** Opening GIVEN DATA block **
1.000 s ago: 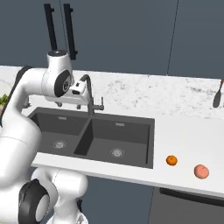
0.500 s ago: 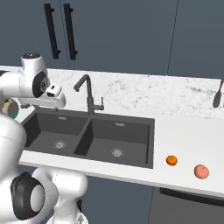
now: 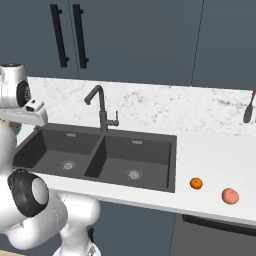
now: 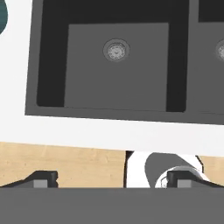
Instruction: Put the colander in the sink, put the tangerine, peach in the colander, and turn on the sink faucet and pour water over the colander.
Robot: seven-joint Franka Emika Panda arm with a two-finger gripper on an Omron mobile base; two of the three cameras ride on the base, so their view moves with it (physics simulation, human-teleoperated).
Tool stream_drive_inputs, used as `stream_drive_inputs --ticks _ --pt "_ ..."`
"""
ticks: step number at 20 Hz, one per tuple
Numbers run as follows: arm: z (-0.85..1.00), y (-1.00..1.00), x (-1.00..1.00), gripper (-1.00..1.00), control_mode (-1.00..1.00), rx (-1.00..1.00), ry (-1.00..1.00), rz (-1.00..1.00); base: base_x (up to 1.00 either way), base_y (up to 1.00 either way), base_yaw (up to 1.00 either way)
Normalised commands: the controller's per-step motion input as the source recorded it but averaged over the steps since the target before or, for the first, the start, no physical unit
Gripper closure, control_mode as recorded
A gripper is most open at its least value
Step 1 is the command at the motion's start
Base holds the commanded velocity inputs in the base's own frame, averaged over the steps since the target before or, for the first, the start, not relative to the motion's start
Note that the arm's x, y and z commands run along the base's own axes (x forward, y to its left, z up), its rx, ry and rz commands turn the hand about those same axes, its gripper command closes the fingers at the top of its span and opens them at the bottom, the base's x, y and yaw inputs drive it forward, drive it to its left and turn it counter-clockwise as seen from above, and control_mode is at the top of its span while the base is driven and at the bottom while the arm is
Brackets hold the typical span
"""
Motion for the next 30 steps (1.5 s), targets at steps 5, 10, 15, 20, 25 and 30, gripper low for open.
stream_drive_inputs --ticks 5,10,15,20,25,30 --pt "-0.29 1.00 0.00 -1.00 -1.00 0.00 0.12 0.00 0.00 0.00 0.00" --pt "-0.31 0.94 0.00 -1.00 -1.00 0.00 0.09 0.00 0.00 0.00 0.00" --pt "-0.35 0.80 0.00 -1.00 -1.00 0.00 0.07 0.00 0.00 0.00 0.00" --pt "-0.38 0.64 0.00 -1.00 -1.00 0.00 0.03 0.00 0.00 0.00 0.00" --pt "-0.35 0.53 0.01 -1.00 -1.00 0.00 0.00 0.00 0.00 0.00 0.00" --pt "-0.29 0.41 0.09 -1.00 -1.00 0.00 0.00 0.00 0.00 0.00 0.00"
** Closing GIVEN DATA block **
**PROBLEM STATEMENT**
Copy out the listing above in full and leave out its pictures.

**SOLUTION TO THIS EXERCISE**
1.000 s ago: 
0.500 s ago: 
now: 
now: 
Instruction: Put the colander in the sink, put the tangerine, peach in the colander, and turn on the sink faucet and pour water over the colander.
Robot: seven-joint Franka Emika Panda arm with a two-finger gripper on an Omron mobile base; two of the three cameras ride on the base, so their view moves with it (physics simulation, human-teleoperated).
Tool stream_drive_inputs, used as `stream_drive_inputs --ticks _ --pt "_ ..."`
"""
ticks: step number at 20 Hz, one per tuple
Numbers run as follows: arm: z (-0.85..1.00), y (-1.00..1.00), x (-1.00..1.00), gripper (-1.00..1.00), control_mode (-1.00..1.00), rx (-1.00..1.00), ry (-1.00..1.00), rz (-1.00..1.00); base: base_x (up to 1.00 either way), base_y (up to 1.00 either way), base_yaw (up to 1.00 either way)
Normalised commands: the controller's per-step motion input as the source recorded it but averaged over the steps since the target before or, for the first, the start, no physical unit
Gripper closure, control_mode as recorded
A gripper is most open at its least value
Step 1 is the command at the motion's start
Base holds the commanded velocity inputs in the base's own frame, averaged over the steps since the target before or, for the first, the start, not relative to the motion's start
Note that the arm's x, y and z commands run along the base's own axes (x forward, y to its left, z up), its rx, ry and rz commands turn the hand about those same axes, its gripper command closes the fingers at the top of its span and opens them at the bottom, the base's x, y and yaw inputs drive it forward, drive it to its left and turn it counter-clockwise as seen from above, and control_mode is at the top of its span while the base is driven and at the bottom while the arm is
Brackets hold the typical span
"""
Motion for the next 30 steps (1.5 s), targets at steps 5, 10, 15, 20, 25 and 30, gripper low for open.
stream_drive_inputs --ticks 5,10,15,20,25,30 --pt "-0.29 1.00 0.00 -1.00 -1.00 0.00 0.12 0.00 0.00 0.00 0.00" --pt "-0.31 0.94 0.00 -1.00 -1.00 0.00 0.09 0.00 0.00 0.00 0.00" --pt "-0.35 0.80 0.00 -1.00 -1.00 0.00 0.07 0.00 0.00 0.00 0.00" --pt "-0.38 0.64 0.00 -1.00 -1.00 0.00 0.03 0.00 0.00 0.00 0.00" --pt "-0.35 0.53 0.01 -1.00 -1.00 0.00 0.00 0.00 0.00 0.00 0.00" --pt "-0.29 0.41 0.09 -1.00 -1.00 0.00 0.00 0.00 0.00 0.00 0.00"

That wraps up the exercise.